» **ACTIVITY**:
Please output the data below exactly as given, starting at its first line and stopping after the line that contains "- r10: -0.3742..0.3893".

» **EXERCISE INPUTS**:

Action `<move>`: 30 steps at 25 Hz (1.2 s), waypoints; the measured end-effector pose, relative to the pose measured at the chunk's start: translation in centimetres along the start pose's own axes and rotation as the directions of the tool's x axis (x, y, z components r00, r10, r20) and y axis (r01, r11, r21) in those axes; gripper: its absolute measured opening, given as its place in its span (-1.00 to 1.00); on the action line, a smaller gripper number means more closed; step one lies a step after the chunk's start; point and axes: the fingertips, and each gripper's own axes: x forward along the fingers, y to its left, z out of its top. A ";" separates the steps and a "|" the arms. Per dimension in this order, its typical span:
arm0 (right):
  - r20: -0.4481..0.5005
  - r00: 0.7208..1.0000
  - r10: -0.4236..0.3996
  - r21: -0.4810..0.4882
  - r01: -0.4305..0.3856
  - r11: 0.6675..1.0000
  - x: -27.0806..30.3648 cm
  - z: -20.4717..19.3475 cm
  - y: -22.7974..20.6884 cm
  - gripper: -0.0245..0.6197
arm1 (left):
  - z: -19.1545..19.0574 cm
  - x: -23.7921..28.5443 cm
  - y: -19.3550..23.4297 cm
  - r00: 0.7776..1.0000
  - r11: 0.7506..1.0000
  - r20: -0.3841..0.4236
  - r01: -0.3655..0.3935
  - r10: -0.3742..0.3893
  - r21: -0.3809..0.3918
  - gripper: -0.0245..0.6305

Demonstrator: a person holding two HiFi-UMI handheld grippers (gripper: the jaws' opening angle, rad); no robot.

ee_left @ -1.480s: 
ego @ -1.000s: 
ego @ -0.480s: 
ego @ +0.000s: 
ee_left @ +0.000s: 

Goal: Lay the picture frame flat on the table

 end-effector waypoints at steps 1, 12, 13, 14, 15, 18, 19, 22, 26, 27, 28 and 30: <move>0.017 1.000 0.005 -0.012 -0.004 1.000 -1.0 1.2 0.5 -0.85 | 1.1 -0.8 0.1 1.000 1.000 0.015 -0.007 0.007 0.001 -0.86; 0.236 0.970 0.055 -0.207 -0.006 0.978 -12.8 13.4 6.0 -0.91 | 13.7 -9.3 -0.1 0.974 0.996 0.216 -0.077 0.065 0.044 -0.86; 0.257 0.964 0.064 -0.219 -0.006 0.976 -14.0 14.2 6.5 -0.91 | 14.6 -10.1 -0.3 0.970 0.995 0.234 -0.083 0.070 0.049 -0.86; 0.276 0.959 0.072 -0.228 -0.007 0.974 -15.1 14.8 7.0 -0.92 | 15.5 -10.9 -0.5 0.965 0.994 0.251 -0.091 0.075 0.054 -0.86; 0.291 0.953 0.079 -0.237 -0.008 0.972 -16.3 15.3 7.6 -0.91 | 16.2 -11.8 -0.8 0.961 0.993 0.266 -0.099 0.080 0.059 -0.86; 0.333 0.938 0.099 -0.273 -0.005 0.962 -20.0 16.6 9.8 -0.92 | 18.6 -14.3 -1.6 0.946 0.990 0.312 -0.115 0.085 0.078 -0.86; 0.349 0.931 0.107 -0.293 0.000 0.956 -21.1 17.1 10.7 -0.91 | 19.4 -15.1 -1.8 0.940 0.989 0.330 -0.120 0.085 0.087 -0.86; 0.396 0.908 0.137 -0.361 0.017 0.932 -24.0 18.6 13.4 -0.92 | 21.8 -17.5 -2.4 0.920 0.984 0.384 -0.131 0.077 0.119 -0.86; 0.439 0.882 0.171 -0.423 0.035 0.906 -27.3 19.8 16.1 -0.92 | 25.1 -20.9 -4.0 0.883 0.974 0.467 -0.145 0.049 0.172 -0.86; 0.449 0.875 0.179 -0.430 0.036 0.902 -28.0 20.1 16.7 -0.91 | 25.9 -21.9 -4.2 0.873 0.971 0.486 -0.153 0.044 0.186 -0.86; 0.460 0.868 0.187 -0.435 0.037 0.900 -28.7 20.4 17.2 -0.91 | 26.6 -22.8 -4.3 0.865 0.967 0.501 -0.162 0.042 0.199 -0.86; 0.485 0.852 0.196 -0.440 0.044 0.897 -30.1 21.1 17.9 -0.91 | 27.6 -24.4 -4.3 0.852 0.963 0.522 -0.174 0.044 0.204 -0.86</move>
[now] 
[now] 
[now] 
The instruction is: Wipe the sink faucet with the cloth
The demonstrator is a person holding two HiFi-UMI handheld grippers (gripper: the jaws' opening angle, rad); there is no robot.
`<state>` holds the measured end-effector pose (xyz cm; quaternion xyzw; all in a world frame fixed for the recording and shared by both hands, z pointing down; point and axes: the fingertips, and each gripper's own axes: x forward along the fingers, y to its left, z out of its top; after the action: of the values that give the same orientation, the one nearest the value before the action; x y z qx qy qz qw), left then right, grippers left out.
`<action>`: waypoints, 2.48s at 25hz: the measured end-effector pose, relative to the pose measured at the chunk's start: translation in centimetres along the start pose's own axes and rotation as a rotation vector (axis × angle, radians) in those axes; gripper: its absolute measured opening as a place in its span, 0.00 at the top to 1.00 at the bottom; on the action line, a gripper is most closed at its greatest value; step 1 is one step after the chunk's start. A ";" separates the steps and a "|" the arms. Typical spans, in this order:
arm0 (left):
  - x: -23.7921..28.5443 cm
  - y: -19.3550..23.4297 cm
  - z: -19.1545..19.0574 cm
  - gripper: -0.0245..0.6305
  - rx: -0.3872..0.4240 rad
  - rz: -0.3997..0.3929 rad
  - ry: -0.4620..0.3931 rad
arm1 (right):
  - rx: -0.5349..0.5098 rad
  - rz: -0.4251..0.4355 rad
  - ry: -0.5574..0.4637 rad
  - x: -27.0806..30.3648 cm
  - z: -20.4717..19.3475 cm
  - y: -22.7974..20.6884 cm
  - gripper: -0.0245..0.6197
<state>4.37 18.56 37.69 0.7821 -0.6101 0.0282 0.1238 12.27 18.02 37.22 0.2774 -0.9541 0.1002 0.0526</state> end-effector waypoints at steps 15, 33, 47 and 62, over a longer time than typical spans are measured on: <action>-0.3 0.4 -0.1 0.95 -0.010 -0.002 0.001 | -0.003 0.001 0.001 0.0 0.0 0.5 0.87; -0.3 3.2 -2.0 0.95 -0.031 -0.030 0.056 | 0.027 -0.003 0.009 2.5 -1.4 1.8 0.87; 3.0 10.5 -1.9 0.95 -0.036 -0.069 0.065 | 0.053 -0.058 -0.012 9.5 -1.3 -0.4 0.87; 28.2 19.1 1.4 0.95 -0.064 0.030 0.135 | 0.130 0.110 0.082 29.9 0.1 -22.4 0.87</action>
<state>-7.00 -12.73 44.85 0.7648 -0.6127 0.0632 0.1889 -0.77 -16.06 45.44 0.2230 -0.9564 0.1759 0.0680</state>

» **REPLY**:
Action `<move>`: 30 steps at 25 Hz (1.2 s), waypoints; the measured end-effector pose, relative to the pose measured at the chunk's start: translation in centimetres along the start pose's own axes and rotation as the directions of the tool's x axis (x, y, z components r00, r10, r20) and y axis (r01, r11, r21) in those axes; gripper: its absolute measured opening, given as its place in its span (-1.00 to 1.00); on the action line, a smaller gripper number means more closed; step one lies a step after the chunk's start; point and axes: the fingertips, and each gripper's own axes: x forward along the fingers, y to its left, z out of its top. A ";" separates the steps and a "|" the arms. Per dimension in this order, its typical span:
arm0 (right):
  - r20: -0.4481..0.5005
  - r00: 0.7208..1.0000
  - r10: -0.4236..0.3996
  - r21: -0.4810..0.4882
  - r01: -0.4305..0.3856
  - r11: 0.6675..1.0000
  - x: -27.0806..30.3648 cm
  - z: -20.4717..19.3475 cm
  - y: -22.7974..20.6884 cm
  - gripper: -0.0245..0.6197
arm1 (left):
  - z: -19.1545..19.0574 cm
  - x: -23.7921..28.5443 cm
  - y: -19.3550..23.4297 cm
  - r00: 0.7776..1.0000
  - r11: 0.7506..1.0000
  - r20: -0.3841..0.4236
  - r01: -0.3655..0.3935
  - r10: -0.3742..0.3893

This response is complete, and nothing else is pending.